• _Activity_
From the line containing "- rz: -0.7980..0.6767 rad" down to the line containing "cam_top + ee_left" in the records below, reproduce every line exactly, ends included, and omit all others.
- - -
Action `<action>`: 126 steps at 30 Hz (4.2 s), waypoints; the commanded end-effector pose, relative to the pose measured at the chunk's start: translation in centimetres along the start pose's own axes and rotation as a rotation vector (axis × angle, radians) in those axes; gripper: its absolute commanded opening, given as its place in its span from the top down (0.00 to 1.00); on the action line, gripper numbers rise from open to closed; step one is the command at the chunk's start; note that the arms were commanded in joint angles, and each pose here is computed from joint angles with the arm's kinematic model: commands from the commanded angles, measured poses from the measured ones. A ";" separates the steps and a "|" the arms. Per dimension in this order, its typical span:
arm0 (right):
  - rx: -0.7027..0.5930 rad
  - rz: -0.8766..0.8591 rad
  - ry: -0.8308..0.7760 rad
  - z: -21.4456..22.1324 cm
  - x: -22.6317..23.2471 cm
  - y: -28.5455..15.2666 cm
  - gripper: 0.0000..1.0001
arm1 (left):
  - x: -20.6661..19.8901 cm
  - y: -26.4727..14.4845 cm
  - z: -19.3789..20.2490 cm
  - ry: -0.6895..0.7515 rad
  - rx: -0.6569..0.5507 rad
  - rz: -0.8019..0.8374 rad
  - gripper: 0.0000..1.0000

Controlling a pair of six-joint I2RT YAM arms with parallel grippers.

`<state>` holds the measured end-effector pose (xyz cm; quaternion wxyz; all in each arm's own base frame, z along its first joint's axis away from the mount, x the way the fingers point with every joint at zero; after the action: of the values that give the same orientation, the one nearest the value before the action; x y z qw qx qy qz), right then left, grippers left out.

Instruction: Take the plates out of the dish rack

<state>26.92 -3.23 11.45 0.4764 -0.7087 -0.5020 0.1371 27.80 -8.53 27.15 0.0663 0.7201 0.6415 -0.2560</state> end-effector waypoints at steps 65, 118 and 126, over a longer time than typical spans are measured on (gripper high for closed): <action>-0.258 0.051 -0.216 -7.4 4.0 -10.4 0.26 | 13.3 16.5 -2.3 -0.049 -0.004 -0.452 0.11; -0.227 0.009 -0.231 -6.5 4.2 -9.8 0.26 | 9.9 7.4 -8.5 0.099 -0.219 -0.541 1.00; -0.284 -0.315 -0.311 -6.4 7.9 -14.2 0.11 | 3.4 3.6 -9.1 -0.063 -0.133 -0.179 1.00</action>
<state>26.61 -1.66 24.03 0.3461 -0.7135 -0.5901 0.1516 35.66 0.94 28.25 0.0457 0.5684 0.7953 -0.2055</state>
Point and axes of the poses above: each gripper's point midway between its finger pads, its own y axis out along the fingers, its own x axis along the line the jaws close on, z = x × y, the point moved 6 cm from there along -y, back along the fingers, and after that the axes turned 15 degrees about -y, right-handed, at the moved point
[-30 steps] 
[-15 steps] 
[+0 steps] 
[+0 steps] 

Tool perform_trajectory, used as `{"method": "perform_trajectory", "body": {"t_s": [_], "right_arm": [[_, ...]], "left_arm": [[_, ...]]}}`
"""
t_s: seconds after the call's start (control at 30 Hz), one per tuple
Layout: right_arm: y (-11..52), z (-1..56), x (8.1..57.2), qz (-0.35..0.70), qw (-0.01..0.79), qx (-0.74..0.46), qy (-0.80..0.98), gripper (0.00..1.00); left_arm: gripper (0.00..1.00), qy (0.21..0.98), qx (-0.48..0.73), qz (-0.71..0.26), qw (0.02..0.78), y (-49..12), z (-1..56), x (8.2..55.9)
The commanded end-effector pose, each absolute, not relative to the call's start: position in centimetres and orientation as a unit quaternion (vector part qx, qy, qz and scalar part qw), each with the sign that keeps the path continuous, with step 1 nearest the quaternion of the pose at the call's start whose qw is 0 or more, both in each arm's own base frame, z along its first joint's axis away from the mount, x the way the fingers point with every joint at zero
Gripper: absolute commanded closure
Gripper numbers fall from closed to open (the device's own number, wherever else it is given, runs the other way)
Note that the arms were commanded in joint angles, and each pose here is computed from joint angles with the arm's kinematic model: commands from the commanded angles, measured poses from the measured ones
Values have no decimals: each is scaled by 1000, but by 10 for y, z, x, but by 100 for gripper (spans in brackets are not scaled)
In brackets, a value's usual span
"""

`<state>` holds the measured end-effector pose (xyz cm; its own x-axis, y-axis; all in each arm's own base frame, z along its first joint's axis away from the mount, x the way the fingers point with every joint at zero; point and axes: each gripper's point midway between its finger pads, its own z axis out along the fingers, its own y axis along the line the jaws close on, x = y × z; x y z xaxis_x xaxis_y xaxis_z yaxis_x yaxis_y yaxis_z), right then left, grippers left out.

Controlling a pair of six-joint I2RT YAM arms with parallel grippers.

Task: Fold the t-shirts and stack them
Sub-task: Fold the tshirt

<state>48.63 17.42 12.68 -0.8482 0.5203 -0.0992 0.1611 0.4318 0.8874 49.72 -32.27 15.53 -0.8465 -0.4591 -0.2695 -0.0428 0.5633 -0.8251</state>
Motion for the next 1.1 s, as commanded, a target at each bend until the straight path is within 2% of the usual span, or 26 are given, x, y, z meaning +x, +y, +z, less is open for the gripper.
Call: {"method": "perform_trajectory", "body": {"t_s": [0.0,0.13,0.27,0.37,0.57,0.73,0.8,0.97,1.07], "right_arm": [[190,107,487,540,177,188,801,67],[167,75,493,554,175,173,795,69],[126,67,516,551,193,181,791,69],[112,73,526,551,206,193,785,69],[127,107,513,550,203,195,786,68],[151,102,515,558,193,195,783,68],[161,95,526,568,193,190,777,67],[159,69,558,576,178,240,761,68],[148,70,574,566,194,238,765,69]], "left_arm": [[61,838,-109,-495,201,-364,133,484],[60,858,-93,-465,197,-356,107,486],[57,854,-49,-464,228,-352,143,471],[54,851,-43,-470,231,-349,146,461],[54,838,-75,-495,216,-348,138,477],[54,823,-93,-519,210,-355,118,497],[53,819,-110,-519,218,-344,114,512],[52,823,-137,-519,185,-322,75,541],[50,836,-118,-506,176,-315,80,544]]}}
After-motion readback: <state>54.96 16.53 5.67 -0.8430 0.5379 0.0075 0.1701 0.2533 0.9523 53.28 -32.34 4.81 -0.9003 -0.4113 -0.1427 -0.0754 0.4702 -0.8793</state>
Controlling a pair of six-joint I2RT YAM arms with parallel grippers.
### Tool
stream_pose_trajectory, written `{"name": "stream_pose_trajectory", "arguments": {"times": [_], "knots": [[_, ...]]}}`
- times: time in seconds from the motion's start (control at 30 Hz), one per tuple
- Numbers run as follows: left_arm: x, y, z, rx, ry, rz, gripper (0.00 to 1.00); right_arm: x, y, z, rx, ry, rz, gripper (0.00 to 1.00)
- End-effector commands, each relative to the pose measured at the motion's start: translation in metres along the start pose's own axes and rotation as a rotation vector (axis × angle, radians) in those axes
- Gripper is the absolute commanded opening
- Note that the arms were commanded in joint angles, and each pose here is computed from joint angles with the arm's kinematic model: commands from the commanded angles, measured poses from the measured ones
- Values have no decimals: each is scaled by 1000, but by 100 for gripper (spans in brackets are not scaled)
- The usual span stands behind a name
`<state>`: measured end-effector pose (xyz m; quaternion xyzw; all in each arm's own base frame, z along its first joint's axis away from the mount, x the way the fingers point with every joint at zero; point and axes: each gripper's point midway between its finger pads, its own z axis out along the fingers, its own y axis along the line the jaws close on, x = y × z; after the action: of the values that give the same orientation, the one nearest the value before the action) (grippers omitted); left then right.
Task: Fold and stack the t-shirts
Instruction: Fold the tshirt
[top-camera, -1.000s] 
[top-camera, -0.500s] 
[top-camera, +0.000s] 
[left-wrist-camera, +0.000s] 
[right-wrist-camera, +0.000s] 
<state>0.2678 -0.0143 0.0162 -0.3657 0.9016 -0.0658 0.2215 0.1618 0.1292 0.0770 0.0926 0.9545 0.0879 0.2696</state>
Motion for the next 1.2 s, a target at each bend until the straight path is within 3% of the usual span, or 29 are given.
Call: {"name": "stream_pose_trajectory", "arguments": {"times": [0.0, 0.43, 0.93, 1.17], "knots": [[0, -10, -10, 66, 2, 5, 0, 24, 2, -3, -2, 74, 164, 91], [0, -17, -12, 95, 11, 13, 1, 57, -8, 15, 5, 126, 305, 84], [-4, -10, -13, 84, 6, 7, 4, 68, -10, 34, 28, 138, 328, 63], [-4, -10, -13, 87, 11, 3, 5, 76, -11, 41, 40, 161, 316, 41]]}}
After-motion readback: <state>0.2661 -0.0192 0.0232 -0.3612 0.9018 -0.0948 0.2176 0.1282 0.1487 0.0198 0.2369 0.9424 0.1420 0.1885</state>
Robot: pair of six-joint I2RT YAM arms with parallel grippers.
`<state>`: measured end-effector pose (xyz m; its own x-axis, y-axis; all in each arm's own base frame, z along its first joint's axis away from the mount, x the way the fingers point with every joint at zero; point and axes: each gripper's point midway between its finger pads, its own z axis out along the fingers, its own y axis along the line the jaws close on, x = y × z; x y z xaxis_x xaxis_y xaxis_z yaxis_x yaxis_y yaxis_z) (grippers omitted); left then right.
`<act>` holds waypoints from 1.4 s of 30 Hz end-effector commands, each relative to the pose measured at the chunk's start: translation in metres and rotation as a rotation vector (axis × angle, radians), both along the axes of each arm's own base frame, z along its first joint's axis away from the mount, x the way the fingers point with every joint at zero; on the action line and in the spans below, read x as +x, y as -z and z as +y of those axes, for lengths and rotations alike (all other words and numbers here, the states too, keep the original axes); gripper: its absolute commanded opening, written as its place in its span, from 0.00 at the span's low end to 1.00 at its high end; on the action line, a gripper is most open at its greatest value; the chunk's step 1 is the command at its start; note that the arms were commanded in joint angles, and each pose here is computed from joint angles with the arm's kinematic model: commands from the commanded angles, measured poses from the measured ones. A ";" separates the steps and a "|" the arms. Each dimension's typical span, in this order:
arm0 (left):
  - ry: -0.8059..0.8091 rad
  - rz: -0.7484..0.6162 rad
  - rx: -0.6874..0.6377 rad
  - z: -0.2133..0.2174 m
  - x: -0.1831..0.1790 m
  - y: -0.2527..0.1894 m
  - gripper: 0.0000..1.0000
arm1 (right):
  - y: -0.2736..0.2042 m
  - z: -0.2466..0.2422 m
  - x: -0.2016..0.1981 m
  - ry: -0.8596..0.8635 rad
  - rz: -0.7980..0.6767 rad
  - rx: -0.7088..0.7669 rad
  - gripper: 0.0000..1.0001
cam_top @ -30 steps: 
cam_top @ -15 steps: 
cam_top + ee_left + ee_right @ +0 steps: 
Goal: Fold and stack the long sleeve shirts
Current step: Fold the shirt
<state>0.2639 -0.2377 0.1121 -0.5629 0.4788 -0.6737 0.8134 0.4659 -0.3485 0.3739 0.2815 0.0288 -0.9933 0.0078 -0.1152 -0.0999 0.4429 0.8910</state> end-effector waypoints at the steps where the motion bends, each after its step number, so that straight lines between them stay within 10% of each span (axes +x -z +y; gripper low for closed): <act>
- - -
• _Result of the exercise_
  - rz: -0.7980..0.6767 rad
  - rx: -0.7088..0.7669 rad
  - gripper: 0.0000..1.0001
cam_top @ -30 steps: 
cam_top @ -15 steps: 
cam_top + ee_left + ee_right @ +0 steps: 

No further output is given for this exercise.